Any contract which is pushed through under such circumstances can only be the product of collusion between the union and the company. On August 3, UFCW Local 700 announced that it was extending the contract, which would have expired on August 6, to September 3 and that negotiations on the new contract would begin on August 9. Just one day after negotiations began, the union has come back with an insultingly short description of the tentative agreement. The union may as well have provided no update at all.

There is no reason to believe that the union, after forcing through a terrible contract in Indianapolis and trying to do so in Columbus, has suddenly negotiated an adequate contract in a single day. Kroger, which has raked in massive profits during the pandemic, is on the offensive against workers, cutting hours and restructuring workers out of full time and top pay. If negotiations took over just one day, it can only be assumed that it was a formality for the union to sit down and receive its marching orders from management.

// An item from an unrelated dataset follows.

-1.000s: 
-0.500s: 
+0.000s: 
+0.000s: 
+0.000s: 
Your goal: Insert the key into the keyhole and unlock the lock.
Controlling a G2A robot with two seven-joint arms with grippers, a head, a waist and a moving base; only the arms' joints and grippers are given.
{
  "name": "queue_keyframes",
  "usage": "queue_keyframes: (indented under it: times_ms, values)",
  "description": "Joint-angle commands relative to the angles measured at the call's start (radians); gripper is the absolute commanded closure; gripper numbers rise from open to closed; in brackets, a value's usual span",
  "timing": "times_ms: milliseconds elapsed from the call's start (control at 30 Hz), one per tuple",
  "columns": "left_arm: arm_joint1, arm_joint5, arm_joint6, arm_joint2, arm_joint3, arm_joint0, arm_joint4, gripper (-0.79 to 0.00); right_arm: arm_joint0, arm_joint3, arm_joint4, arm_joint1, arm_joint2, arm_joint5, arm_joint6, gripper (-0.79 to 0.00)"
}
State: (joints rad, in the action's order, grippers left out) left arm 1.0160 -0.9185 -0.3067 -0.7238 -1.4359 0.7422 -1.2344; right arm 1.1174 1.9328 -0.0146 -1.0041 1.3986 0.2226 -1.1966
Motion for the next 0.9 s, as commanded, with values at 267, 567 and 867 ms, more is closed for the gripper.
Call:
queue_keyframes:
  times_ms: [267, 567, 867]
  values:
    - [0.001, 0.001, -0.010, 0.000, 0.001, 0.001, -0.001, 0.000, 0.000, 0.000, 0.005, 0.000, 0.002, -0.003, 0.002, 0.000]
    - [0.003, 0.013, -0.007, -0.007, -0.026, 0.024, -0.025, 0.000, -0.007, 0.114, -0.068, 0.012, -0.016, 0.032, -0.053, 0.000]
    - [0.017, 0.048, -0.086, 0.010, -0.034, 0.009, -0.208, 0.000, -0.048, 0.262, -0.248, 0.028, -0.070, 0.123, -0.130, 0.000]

The UFCW has time and time again demonstrated its allegiance to the company. It does not operate as a workers organization, fighting for the interests of its membership, but as a glorified labor contractor exchanging the right to collect dues for maintaining order and enforcing pro-company contracts.

Kroger workers must reject the efforts of the UFCW and Kroger to attack their pay and working conditions. But a “No” vote on this contract is not enough. When workers in Indianapolis rejected their contract, the union forced them to vote the exact same agreement again, claiming it passed despite widespread opposition.

Fort Wayne Kroger workers need to build their own organizations, rank-and-file committees in every store, that can organize and coordinate opposition to both Kroger and the union, fighting for what workers know they need, not what the company and union say they can have.